SALES = '/kaggle/input/europe-sales-records/Europe Sales Records.csv'

df = pd.read_csv(filepath_or_buffer=SALES, parse_dates=['Order Date', 'Ship Date']).drop(columns=['Region'])
df['year'] = df['Order Date'].dt.year
df.head()

Unnamed: 0,Country,Item Type,Sales Channel,Order Priority,Order Date,Order ID,Ship Date,Units Sold,Unit Price,Unit Cost,Total Revenue,Total Cost,Total Profit,year
0,Czech Republic,Beverages,Offline,C,2011-09-12,478051030,2011-09-29,4778,47.45,31.79,226716.1,151892.62,74823.48,2011
1,Bosnia and Herzegovina,Clothes,Online,M,2013-10-14,919133651,2013-11-04,927,109.28,35.84,101302.56,33223.68,68078.88,2013
2,Austria,Cereal,Offline,C,2014-08-13,987410676,2014-09-06,5616,205.7,117.11,1155211.2,657689.76,497521.44,2014
3,Bulgaria,Office Supplies,Online,L,2010-10-31,672330081,2010-11-29,6266,651.21,524.96,4080481.86,3289399.36,791082.5,2010
4,Estonia,Fruits,Online,L,2016-09-28,579463422,2016-11-01,4958,9.33,6.92,46258.14,34309.36,11948.78,2016


Let's rank our countries by mean total profit.

In [2]:
from plotly.express import bar
bar(data_frame=df[['Country', 'Total Profit']].groupby(by='Country').mean().reset_index().sort_values(ascending=False, by='Total Profit'),
    x='Country', y='Total Profit',)

In [3]:
bar(data_frame=df[['Country', 'Total Profit', 'year']].groupby(by=['Country', 'year']).sum().reset_index().sort_values(ascending=True, by=['year', 'Total Profit']),
    x='Country', y='Total Profit', color='year', title='Total profit by country by year')
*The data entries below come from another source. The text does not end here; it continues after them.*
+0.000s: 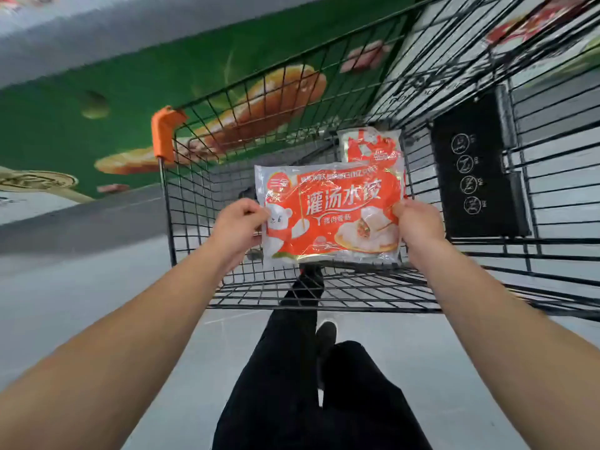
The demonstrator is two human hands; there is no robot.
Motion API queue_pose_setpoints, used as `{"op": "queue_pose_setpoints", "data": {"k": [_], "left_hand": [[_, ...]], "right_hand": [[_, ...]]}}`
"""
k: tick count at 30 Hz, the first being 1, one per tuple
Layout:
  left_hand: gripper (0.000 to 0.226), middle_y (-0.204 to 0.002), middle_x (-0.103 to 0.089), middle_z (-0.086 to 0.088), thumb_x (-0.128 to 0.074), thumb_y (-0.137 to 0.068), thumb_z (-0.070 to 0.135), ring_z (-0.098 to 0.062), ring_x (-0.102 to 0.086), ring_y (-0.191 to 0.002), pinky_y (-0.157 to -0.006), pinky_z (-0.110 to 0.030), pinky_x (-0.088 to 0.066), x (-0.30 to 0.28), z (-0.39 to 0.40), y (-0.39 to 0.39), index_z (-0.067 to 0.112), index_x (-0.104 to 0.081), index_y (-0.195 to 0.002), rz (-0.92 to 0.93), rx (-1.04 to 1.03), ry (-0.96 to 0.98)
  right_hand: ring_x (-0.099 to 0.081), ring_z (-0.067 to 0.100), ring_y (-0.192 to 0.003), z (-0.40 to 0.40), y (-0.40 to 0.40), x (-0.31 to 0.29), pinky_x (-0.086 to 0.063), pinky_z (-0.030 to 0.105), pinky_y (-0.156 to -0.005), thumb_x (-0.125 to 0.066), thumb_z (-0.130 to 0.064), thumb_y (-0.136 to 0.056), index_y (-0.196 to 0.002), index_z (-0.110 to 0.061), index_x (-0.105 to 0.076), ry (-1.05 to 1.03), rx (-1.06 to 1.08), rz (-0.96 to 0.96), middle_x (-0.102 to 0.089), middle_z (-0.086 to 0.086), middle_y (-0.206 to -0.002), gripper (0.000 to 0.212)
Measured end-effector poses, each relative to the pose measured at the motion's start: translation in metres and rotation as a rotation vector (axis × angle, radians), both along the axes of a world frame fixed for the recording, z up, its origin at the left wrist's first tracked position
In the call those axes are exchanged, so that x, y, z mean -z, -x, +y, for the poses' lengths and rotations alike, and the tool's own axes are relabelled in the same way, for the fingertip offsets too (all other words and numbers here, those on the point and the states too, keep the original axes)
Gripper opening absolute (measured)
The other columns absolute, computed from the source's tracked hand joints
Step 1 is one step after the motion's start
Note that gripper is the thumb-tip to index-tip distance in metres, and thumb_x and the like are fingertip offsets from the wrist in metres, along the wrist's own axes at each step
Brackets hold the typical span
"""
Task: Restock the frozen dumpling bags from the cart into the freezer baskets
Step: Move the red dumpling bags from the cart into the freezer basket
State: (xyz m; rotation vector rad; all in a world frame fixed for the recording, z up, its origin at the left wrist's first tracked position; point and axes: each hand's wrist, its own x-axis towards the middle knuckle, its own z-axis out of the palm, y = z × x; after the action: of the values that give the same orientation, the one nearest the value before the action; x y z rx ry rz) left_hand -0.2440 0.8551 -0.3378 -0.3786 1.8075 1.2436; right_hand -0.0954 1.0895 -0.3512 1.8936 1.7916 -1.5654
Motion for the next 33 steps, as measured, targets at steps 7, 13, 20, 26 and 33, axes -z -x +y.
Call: {"op": "queue_pose_setpoints", "data": {"k": [7, 13, 20, 26, 33], "left_hand": [[0.026, -0.071, -0.061, -0.007, -0.059, -0.097, 0.007, -0.019, -0.061, -0.065, -0.063, -0.034, -0.048, -0.083, -0.062, -0.052, 0.012, -0.051, -0.072, 0.143, -0.084, -0.109], [0.027, -0.061, -0.060, 0.001, -0.056, -0.097, 0.005, -0.012, -0.060, -0.053, -0.046, -0.021, -0.044, -0.169, -0.138, -0.079, 0.014, -0.053, -0.072, 0.349, -0.245, -0.170], [0.027, -0.077, -0.062, -0.007, -0.058, -0.096, 0.005, -0.022, -0.062, -0.071, -0.058, -0.032, -0.052, -0.237, -0.230, -0.070, 0.015, -0.058, -0.071, 0.526, -0.361, -0.138], [0.025, -0.087, -0.068, -0.018, -0.065, -0.089, 0.016, -0.035, -0.066, -0.084, -0.072, -0.052, -0.054, -0.261, -0.328, -0.038, 0.023, -0.065, -0.066, 0.598, -0.405, -0.114], [0.023, -0.069, -0.054, -0.006, -0.059, -0.096, 0.007, -0.020, -0.052, -0.064, -0.051, -0.028, -0.043, -0.270, -0.442, 0.029, 0.013, -0.055, -0.074, 0.636, -0.445, -0.137]], "right_hand": [[-0.067, 0.030, -0.092, -0.039, -0.035, -0.088, -0.054, 0.047, -0.088, -0.060, -0.012, -0.090, -0.066, -0.017, -0.063, -0.060, 0.007, 0.195, -0.070, 0.008, -0.087, 0.025], [-0.071, 0.030, -0.092, -0.106, -0.042, -0.181, -0.057, 0.051, -0.090, -0.063, -0.012, -0.085, -0.072, -0.013, -0.071, -0.001, 0.017, 0.401, -0.074, 0.005, -0.087, 0.016], [-0.071, 0.023, -0.081, -0.192, -0.011, -0.258, -0.060, 0.041, -0.078, -0.060, -0.012, -0.092, -0.082, -0.015, -0.071, -0.021, -0.108, 0.516, -0.075, 0.004, -0.090, 0.015], [-0.071, 0.028, -0.090, -0.274, 0.033, -0.286, -0.056, 0.052, -0.090, -0.061, -0.013, -0.087, -0.069, -0.017, -0.074, -0.060, -0.204, 0.577, -0.076, 0.002, -0.085, 0.022], [-0.068, 0.027, -0.095, -0.396, 0.100, -0.302, -0.054, 0.050, -0.095, -0.057, -0.010, -0.096, -0.077, -0.018, -0.068, -0.063, -0.228, 0.646, -0.072, 0.003, -0.090, 0.023]]}}
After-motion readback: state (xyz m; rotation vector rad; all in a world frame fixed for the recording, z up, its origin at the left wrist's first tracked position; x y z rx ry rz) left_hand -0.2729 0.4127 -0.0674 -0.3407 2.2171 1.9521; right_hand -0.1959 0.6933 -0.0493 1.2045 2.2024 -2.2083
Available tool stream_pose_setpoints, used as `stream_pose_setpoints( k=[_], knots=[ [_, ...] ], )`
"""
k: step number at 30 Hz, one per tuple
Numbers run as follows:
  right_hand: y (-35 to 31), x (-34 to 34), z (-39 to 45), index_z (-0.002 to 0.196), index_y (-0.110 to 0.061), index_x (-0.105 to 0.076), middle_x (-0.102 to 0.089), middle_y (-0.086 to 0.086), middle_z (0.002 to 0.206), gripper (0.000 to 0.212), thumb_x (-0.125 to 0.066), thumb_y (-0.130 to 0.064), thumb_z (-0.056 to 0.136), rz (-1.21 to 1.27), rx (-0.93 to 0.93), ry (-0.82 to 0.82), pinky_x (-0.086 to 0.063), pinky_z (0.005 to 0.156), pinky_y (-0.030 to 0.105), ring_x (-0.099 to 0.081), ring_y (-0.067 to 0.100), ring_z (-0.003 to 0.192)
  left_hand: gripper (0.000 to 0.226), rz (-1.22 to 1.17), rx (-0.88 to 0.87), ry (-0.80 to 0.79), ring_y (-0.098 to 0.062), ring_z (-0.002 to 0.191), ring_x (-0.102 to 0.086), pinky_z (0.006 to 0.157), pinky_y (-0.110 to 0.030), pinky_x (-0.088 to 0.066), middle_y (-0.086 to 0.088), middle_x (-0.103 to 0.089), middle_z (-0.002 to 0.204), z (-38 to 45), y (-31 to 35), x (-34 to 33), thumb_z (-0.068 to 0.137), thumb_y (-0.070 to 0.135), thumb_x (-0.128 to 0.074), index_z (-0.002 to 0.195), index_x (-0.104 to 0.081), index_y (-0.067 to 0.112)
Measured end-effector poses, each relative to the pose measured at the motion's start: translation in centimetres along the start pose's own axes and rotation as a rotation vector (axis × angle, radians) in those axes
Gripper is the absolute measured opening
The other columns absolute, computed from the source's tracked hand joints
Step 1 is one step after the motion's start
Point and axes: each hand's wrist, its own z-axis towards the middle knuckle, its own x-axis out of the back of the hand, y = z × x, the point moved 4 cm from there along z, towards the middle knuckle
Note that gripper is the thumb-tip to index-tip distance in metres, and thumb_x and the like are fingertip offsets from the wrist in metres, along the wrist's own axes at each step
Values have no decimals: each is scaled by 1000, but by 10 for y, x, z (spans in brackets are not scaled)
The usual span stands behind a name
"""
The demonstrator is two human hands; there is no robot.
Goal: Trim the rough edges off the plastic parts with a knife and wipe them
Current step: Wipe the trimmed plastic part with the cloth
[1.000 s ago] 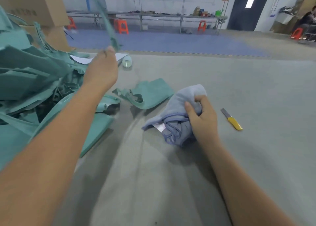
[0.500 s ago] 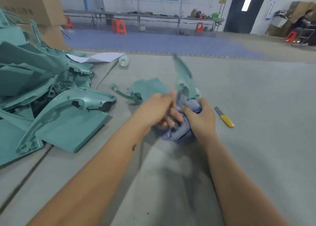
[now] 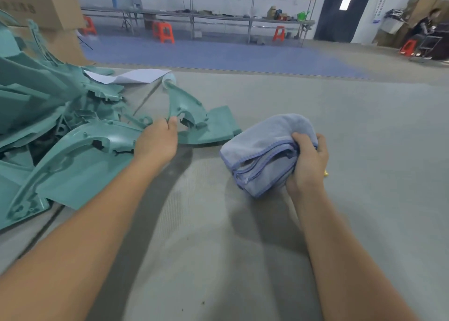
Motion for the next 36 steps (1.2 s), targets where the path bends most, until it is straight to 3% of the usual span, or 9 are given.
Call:
stream_pose_setpoints(
  k=[3,8,12,17,22,26,30,32,36],
  knots=[
    [-1,-1,-1,75,-14,-49,-55,0,64,18,-61,-4,84,97,-84,-19,-47,56,26,-55,17,59,67,-124,60,21,-37,108,-52,94,-47,-40,-19,-60,118,-3,6,2,99,49,-7,113,-58,9],
    [-5,-7,-7,106,-4,-53,-51,21,97,20,-54,-9,88,128,-168,-152,-45,80,42,-54,32,89,46,-89,-100,92,-31,84,-51,73,-39,-37,-7,-57,86,-34,30,-6,97,43,-16,85,-52,18],
    [-5,-23,-22,89,-6,-57,-60,13,83,5,-56,-6,84,63,-153,-268,-49,75,35,-61,24,81,40,-294,-15,-188,-28,81,-55,76,-37,-45,-10,-61,87,-46,40,-42,100,40,-30,90,-57,12],
    [6,-36,-38,92,-13,-63,-60,14,90,9,-64,-18,84,-69,-161,-342,-49,76,38,-59,25,85,25,-673,36,-453,-10,51,-56,51,-17,-44,6,-62,55,-60,46,-59,97,25,-52,77,-57,12],
    [5,-31,-33,92,-15,-61,-61,12,92,4,-58,-15,95,-121,-132,-285,-50,80,40,-61,23,87,13,-861,-3,-914,-12,55,-62,48,-19,-47,-5,-73,80,-68,28,-50,99,10,-47,102,-57,3],
    [4,-36,-40,99,-12,-57,-57,15,97,9,-55,-21,98,34,-174,-198,-48,84,44,-58,28,91,10,-845,0,-641,-12,37,-48,39,-18,-41,-6,-62,59,-69,33,-51,99,12,-49,91,-50,6],
    [8,-59,-56,134,1,-53,-58,24,130,74,-65,-49,81,270,-470,-370,-40,109,49,-56,36,121,21,-824,-70,-325,-1,63,-62,66,-17,-49,12,-69,71,-71,41,-55,92,5,-58,94,-58,26],
    [11,-66,-63,136,-1,-52,-58,24,131,61,-68,-30,84,185,-432,-522,-46,104,47,-57,38,122,28,-928,-46,-307,6,64,-63,63,-12,-51,18,-70,70,-70,40,-52,87,0,-60,91,-60,28],
    [25,-64,-70,114,-5,-65,-72,17,108,26,-68,-9,89,-60,-396,-521,-58,78,37,-70,32,99,15,-914,-76,-339,-17,79,-63,85,-44,-54,-6,-70,84,-72,43,-50,75,21,-61,89,-61,17]
  ],
)
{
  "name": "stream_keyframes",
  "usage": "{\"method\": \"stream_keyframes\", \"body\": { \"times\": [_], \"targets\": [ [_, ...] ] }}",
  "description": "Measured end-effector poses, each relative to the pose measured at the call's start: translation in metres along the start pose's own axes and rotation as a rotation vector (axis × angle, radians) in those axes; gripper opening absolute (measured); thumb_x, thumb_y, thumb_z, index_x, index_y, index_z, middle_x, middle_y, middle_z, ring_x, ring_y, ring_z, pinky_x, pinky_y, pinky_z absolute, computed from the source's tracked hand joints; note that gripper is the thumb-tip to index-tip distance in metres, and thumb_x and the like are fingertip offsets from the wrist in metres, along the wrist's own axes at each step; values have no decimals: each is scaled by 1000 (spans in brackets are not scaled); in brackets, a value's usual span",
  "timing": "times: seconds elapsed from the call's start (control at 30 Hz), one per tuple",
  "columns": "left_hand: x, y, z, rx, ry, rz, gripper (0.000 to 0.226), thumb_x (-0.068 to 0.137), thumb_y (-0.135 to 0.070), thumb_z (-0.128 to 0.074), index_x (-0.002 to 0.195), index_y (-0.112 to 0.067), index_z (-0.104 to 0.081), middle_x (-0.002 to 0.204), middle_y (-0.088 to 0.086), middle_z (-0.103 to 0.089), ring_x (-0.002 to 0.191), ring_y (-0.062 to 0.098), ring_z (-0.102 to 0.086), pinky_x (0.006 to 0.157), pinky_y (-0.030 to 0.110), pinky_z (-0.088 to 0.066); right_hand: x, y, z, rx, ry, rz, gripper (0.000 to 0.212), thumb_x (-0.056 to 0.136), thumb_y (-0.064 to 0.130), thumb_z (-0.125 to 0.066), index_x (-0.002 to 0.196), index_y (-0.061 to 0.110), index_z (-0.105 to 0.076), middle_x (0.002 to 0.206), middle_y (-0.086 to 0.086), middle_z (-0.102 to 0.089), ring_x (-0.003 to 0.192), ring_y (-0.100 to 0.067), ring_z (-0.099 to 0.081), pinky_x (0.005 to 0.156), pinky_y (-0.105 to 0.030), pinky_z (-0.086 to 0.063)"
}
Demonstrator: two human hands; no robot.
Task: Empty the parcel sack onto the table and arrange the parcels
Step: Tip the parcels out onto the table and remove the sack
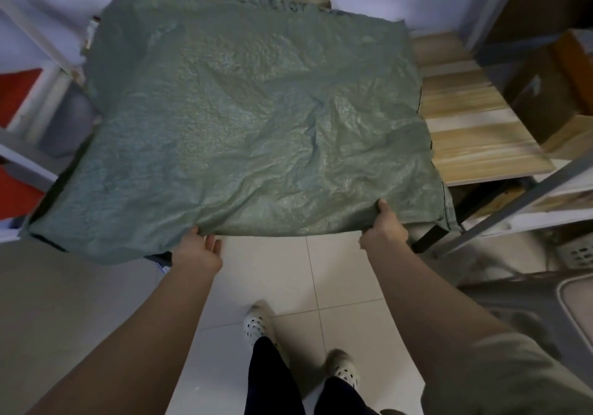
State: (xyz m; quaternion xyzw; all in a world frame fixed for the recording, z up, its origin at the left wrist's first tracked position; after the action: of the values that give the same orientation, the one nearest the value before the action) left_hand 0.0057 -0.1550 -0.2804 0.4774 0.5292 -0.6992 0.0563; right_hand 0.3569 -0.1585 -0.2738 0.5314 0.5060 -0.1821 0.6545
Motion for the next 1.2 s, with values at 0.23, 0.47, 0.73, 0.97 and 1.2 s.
{"method": "stream_keyframes", "body": {
  "times": [0.23,0.47,0.73,0.97,1.2],
  "targets": [
    [-88,-81,-10,-15,-454,-397,48,91,-38,-49,132,-15,-58,151,10,-30,130,27,-40,111,36,-31,-63,71,-7,-10,-144,294,49,90,46,-67,127,14,-60,112,0,-64,90,-18,-54,80,-31,-41],
    [-148,-199,-46,165,-511,-864,56,76,-52,-51,113,-14,-70,155,6,-31,131,32,-41,110,42,-31,-118,166,-71,112,-18,691,54,84,46,-72,124,11,-64,113,3,-66,99,-20,-66,88,-31,-51],
    [-127,-280,-120,411,-279,-1039,28,90,-37,-56,94,-9,-59,162,-2,-17,143,33,-25,113,60,-17,-116,222,-170,-70,198,793,49,95,48,-57,133,17,-59,136,-4,-57,121,-28,-56,105,-43,-45],
    [-59,-342,-220,541,-65,-1182,34,95,-37,-54,78,-10,-43,163,0,-18,138,35,-35,106,53,-34,-70,248,-282,-420,396,912,71,94,63,-47,155,39,-21,164,5,-20,148,-26,-27,120,-50,-25],
    [33,-393,-330,871,135,-1003,59,95,-61,-32,122,-15,-59,155,15,-32,134,39,-41,111,56,-30,-30,244,-379,-1131,343,1115,91,87,25,-65,159,28,-9,158,-11,-26,135,-38,-40,115,-47,-34]
  ]
}}
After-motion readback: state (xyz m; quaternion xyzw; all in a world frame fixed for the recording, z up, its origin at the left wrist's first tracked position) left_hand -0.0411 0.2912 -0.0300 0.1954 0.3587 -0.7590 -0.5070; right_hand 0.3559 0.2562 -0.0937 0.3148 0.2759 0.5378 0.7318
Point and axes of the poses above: each hand's wrist, its own x-axis towards the middle knuckle, its own z-axis out of the back of the hand, y = z × x, the point moved 6 cm from there along x, towards the middle knuckle
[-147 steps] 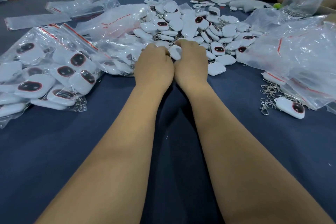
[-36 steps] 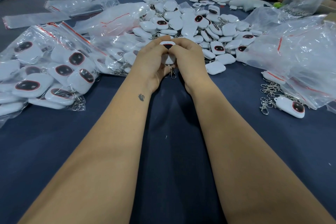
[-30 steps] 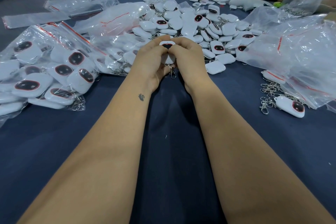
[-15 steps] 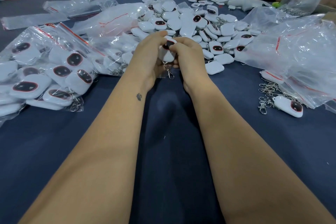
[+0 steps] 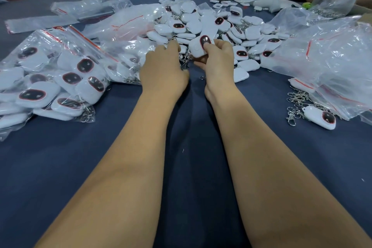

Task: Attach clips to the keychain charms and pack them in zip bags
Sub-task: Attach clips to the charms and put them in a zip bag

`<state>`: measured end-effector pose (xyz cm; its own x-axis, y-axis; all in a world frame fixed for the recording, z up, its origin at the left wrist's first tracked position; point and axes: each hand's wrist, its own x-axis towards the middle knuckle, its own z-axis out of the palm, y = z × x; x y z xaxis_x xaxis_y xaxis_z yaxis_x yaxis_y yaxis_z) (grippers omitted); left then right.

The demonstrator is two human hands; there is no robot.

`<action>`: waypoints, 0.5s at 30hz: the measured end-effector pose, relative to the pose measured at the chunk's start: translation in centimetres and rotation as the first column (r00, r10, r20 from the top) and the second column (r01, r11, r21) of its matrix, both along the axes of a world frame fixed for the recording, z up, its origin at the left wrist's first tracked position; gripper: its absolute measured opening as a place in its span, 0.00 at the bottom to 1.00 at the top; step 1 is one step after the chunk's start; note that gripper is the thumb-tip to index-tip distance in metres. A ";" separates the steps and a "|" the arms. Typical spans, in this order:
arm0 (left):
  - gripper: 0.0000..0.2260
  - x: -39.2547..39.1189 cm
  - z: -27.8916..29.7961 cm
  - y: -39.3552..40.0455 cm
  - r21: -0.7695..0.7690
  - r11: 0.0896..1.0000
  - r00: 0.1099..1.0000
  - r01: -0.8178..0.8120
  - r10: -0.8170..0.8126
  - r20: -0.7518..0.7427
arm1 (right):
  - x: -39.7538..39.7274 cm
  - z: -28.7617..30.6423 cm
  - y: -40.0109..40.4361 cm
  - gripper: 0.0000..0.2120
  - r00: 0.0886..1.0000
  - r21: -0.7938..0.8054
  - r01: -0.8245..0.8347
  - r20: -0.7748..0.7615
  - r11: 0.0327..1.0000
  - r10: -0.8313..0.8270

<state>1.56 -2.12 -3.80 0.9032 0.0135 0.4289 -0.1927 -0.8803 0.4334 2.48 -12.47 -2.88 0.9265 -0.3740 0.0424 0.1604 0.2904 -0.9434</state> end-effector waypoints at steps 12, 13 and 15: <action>0.11 -0.7 1.0 -0.1 -0.652 0.756 0.988 0.066 0.042 0.149 | -1.3 0.6 1.5 0.09 0.947 0.269 -0.322 0.097 0.908 0.307; 0.11 -0.8 1.1 -0.1 -0.674 0.734 0.983 0.088 0.044 0.176 | -1.3 0.5 1.6 0.05 0.947 0.206 -0.321 0.087 0.925 0.309; 0.10 -0.9 1.3 -0.3 -0.698 0.703 0.973 0.137 0.035 0.227 | -1.5 0.4 1.8 0.04 0.954 0.024 -0.297 0.057 0.954 0.296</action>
<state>0.61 -2.41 -2.50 0.8020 0.3457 0.4871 -0.3882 -0.3181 0.8649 0.97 -10.65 -2.45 0.9926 -0.0848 0.0866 0.1117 0.3623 -0.9253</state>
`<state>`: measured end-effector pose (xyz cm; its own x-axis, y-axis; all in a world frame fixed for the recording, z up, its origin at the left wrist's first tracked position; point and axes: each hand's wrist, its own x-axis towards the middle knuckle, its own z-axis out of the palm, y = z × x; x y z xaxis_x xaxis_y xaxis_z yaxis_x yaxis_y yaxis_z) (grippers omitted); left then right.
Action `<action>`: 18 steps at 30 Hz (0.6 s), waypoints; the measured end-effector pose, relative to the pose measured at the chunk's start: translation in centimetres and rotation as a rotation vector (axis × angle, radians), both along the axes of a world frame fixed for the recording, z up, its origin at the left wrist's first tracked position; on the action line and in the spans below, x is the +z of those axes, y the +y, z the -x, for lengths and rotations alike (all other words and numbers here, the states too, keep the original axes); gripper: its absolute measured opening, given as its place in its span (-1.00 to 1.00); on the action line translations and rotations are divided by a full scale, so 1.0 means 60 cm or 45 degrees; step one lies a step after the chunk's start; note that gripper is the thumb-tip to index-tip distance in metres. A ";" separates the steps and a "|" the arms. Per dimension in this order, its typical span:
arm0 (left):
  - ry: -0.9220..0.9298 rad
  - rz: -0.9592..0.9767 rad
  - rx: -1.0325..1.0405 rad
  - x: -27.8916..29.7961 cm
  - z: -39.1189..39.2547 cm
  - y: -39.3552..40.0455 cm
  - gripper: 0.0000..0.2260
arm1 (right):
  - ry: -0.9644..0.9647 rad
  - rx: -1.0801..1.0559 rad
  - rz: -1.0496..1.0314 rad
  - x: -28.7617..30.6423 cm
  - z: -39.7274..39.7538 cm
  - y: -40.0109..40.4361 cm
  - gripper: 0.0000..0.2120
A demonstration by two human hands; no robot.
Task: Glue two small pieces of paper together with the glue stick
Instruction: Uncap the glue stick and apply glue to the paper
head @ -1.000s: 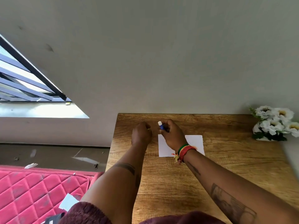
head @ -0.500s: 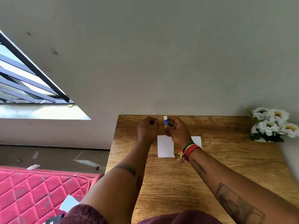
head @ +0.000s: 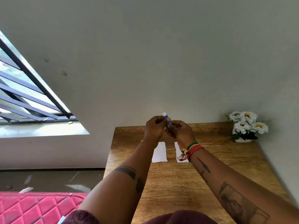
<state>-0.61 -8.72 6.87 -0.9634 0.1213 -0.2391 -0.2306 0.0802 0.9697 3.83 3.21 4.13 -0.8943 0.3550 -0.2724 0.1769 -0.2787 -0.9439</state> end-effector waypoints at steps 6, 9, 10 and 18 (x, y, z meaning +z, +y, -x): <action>-0.002 -0.075 -0.027 0.022 -0.017 0.008 -0.83 | 0.143 -0.058 0.510 0.021 -0.031 -0.008 -0.75; 0.026 -0.058 -0.037 0.027 -0.022 0.010 -0.84 | 0.158 -0.016 0.479 0.025 -0.039 -0.009 -0.62; 0.033 -0.046 -0.051 0.028 -0.022 0.010 -0.84 | 0.149 -0.003 0.478 0.025 -0.041 -0.009 -0.60; 0.162 0.129 -0.068 0.031 -0.011 0.010 -0.78 | 0.121 -0.003 0.637 0.036 -0.036 -0.016 -0.61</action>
Weirdly Andorra is the source of our greatest profit; let's take another look at total profit, because we want to look for things we can control; we can in principle increase profits by focusing on the component of the profit in the breakdowns below.

In [4]:
for breakdown in ['year', 'Sales Channel', 'Order Priority', 'Item Type']:
    bar(data_frame=df[['Country', 'Total Profit', breakdown]].groupby(by=['Country', breakdown]).mean().reset_index().sort_values(ascending=True, by=['Total Profit', breakdown]),
    x='Country', y='Total Profit', color=breakdown, title='Mean total profit by {}'.format(breakdown), height=900).show()

In [5]:
from plotly.express import pie
for breakdown in ['year', 'Sales Channel', 'Order Priority', 'Item Type']:
    pie(data_frame=df[['Total Profit', breakdown]].groupby(by=breakdown).mean().reset_index(), names=breakdown, values='Total Profit').show()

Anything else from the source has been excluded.